As Brer Bruce James reminded us last week, it’s been a tough year for waiting. We’ve been waiting for lockdowns to end; fires to be extinguished; losses to be grieved; vaccines to be developed; social and ecological justice to be established and embodied; campaigns to be made and votes to be counted; and so much more. The pandemic, in particular, not only brought our attention to a new problem; it intensified the disparities that were already there.
So, whether you have spent most of 2020 isolated, struggling with loneliness and longing for human connection, or whether you have spent the year near or on the front lines, facing constant risk and too often witnessing deep suffering, we have all been waiting. For me, personally, this has also been a very difficult year. As the Psalmist taught us to pray, “How long?”
And yet.
This week’s liturgical readings are a treasure trove, including some of our most beloved passages: “Comfort, O comfort my people, says your God”; “Get you up to a high mountain”; “he will gather the lambs in his arms”; “Steadfast love and faithfulness will meet”; “regard the patience of our Lord as salvation”; “I am not worthy to stoop down and untie the thong of his sandals.”
But I keep coming back to the familiar start of the gospel reading for today, and it’s become a prayer and a mantra for me:
“The beginning of the good news of Jesus Christ, the Son of God.”
I’ve always found it wondrous that the good news of Jesus begins with John, but it wasn’t just John. The good news began as the people got ready, as the way was prepared. And so I have been asking myself: what have we been preparing? What valleys have we been lifting up, and what mountains have we been leveling?

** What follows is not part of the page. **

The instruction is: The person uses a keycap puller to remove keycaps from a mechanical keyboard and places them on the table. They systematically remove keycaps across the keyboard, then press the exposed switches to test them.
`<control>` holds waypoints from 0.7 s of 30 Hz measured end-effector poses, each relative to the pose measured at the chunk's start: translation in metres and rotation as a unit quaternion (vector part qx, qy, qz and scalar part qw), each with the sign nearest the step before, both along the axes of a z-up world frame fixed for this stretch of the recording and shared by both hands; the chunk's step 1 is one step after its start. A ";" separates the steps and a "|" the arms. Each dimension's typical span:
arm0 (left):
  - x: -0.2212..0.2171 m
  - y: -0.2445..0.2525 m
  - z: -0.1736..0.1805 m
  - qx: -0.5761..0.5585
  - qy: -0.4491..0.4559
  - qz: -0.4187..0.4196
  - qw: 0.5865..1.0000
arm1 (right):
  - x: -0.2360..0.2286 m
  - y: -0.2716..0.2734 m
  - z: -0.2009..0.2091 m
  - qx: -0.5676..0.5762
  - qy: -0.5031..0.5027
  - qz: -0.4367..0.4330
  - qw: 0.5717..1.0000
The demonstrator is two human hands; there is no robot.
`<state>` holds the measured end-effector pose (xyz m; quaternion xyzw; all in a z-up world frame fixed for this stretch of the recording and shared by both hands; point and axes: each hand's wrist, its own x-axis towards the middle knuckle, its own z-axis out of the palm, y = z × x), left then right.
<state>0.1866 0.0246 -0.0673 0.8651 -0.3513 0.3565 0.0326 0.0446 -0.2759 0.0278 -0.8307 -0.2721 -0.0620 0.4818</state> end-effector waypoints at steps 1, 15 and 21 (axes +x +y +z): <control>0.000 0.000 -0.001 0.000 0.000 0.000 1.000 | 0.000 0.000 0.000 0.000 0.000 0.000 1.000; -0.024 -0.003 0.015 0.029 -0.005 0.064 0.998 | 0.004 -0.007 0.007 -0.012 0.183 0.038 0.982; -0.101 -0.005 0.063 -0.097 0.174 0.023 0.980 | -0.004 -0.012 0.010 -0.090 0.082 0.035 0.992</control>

For as long as I can remember, I’ve received those words as a call to radical compassion and non-hierarchichal relationships. And, despite the suffering of this year, I’ve seen a lot of us coming together to make those “rough places a plain,” of naming and transforming oppression and coercion, and making our individual and collective well-being the measure of community instead.
So I’m exhausted, and I suspect you are, too. But the Spirit has been leading us through this wilderness, and our faithfulness makes new things possible.
Advent is a good time to catch our breath and re-evaluate, to look and listen deeply. When we do, we find that the waiting has also been preparing, joining our voices and actions to those of John and all those who went to him in the wilderness. We are crying out together! And, as we listen to one another, we learn more and more how to love and live like Jesus. Like Francis and Clare. Like the great cloud of witnesses. Like a community of ragtag ecumenical Franciscans.
Listen again! All our voices swell together in one great chorus, and here is the refrain:
“The beginning [again and again!] of the good news of Jesus Christ, the Son of God.”
I’m grateful for each of you, our little community, and the opportunity to be part of announcing, each day, “the beginning of the good news” in our life and words.